• _The problem_
If a line in the entries includes "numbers", show that line.

== == ==

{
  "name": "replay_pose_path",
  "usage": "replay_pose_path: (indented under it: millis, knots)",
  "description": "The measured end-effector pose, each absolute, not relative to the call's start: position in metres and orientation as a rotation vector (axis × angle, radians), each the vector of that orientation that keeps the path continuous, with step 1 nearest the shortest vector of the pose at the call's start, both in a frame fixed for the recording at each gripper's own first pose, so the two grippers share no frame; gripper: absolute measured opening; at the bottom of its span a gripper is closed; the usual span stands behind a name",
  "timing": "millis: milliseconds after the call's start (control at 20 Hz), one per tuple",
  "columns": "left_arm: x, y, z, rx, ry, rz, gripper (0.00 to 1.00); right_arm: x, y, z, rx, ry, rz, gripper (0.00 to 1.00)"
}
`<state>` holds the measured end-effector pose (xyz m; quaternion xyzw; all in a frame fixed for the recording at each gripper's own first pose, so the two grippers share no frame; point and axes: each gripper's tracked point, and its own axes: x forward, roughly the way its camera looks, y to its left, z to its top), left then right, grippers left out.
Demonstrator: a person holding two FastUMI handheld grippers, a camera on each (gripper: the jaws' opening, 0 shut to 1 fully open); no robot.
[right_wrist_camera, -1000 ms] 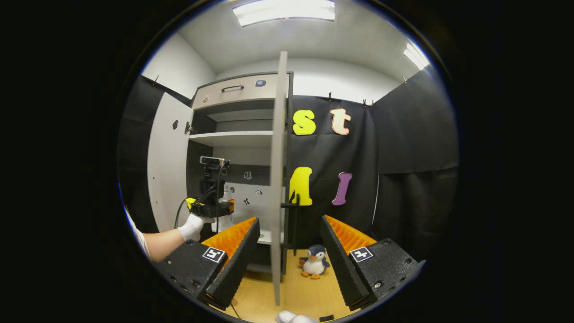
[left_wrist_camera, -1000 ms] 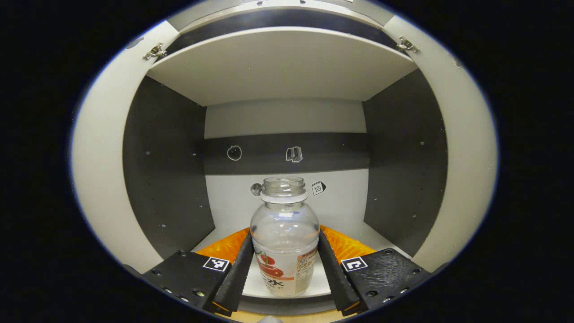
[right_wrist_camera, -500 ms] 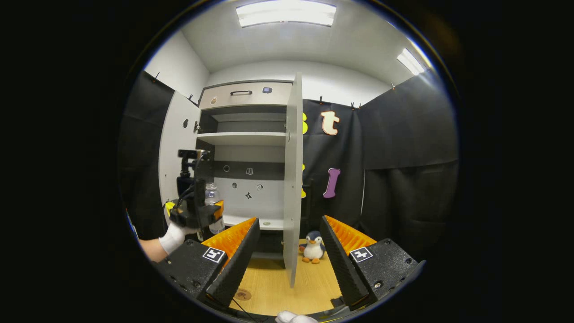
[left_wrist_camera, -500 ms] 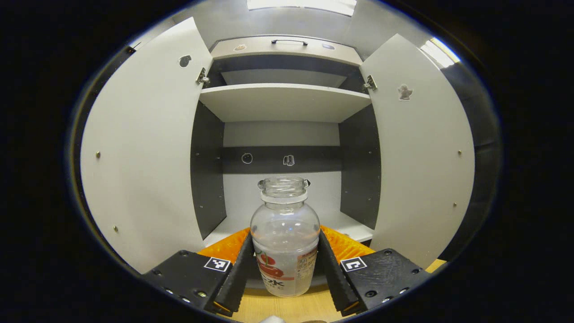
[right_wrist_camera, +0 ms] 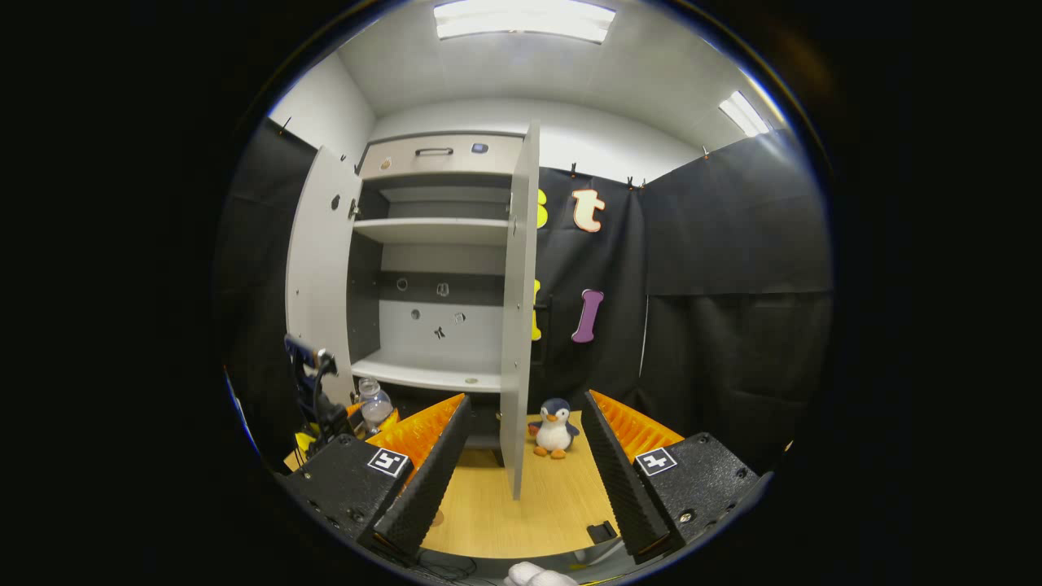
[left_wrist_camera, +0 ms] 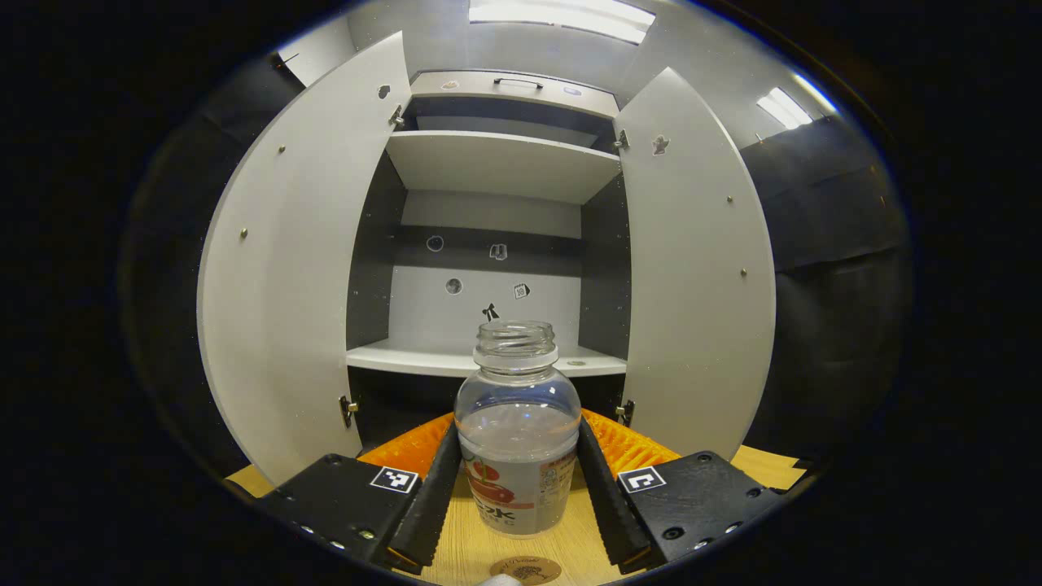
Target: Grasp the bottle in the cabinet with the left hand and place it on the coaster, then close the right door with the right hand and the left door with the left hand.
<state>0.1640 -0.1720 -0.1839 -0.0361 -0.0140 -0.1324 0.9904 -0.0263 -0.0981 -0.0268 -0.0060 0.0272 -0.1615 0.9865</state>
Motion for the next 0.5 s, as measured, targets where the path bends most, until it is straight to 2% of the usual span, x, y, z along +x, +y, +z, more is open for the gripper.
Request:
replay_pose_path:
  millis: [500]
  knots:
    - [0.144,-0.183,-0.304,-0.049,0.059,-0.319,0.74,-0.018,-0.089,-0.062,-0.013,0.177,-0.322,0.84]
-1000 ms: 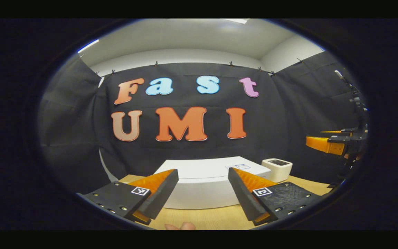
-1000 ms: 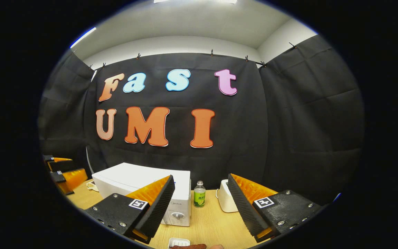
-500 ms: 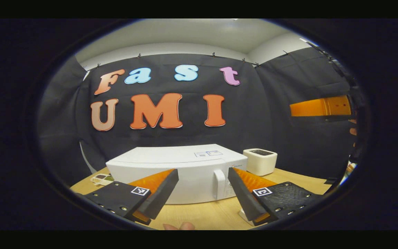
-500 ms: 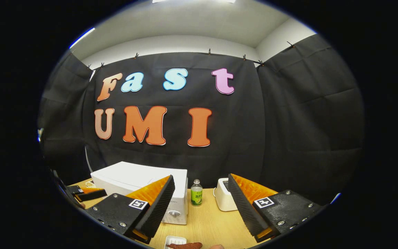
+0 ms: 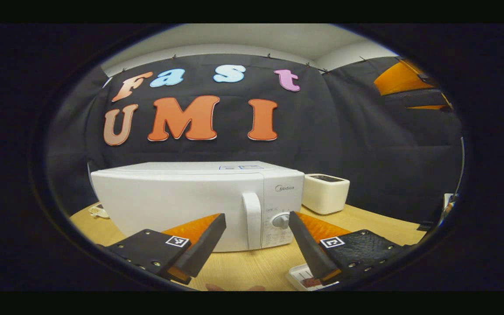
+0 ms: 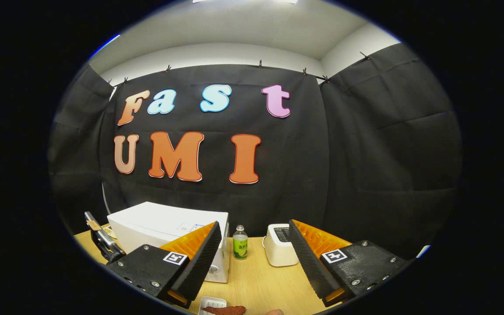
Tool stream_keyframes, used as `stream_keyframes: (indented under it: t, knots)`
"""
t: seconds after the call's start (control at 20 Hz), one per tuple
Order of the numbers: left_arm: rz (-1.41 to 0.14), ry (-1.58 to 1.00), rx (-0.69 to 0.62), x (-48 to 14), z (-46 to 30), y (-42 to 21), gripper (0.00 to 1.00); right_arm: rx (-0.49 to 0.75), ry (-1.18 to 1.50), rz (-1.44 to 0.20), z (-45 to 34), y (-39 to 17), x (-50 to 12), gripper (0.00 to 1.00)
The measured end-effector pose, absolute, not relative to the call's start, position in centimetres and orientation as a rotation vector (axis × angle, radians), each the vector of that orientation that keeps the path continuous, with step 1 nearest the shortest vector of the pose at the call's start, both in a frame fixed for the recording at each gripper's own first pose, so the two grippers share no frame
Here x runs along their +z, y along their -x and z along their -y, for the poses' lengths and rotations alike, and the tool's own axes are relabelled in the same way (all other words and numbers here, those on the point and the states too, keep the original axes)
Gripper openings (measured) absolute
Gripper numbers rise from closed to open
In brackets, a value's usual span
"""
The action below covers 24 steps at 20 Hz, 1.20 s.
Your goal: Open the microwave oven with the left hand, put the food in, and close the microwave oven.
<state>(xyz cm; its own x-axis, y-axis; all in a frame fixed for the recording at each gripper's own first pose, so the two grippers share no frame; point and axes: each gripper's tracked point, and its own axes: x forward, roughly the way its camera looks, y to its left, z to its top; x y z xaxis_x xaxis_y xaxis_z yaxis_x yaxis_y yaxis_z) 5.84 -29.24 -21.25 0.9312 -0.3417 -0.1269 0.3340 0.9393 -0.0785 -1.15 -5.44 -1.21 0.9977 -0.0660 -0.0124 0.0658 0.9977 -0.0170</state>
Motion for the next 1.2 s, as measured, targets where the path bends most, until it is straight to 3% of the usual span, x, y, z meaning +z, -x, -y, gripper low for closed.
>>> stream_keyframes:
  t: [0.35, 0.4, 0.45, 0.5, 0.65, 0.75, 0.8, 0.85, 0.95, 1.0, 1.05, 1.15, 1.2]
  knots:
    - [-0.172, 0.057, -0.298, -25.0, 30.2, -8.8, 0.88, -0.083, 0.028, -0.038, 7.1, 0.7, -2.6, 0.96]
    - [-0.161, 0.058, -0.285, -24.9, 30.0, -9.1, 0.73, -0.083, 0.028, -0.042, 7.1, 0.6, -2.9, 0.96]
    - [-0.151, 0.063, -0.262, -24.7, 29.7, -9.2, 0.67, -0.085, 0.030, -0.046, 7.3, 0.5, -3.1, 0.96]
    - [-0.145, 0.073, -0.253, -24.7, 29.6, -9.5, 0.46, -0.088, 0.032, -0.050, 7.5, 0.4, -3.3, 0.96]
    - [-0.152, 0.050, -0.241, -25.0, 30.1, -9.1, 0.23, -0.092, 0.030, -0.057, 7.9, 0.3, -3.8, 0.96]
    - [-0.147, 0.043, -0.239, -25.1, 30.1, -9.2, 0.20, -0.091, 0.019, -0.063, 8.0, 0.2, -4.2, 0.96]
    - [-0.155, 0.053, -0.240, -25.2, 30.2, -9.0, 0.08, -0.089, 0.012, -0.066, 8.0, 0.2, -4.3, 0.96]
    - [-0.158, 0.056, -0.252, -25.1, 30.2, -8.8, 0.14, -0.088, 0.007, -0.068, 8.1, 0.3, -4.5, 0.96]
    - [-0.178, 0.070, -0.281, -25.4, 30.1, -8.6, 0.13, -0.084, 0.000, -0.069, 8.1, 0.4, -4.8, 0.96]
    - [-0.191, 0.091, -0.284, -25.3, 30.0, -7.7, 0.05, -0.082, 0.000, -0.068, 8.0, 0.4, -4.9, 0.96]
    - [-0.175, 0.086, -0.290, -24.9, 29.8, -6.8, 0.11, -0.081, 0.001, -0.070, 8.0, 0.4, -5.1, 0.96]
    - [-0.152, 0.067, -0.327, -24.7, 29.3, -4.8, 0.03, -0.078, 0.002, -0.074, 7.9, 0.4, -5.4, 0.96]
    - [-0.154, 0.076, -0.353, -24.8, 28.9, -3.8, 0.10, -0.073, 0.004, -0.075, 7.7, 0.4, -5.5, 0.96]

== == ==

• _Answer box_
Order of the numbers: left_arm: rz (-1.41 to 0.14), ry (-1.58 to 1.00), rx (-0.69 to 0.62), x (-48 to 14), z (-46 to 30), y (-42 to 21), gripper (0.00 to 1.00); right_arm: rx (-0.49 to 0.75), ry (-1.18 to 1.50), rz (-1.44 to 0.20), z (-45 to 34), y (-39 to 17), x (-50 to 12), gripper (0.00 to 1.00)
Here x runs along their +z, y along their -x and z along their -y, for the poses' lengths and rotations alike, and the tool's own axes are relabelled in the same way (all other words and numbers here, those on the point and the states too, keep the original axes)
Gripper numbers rise from closed to open

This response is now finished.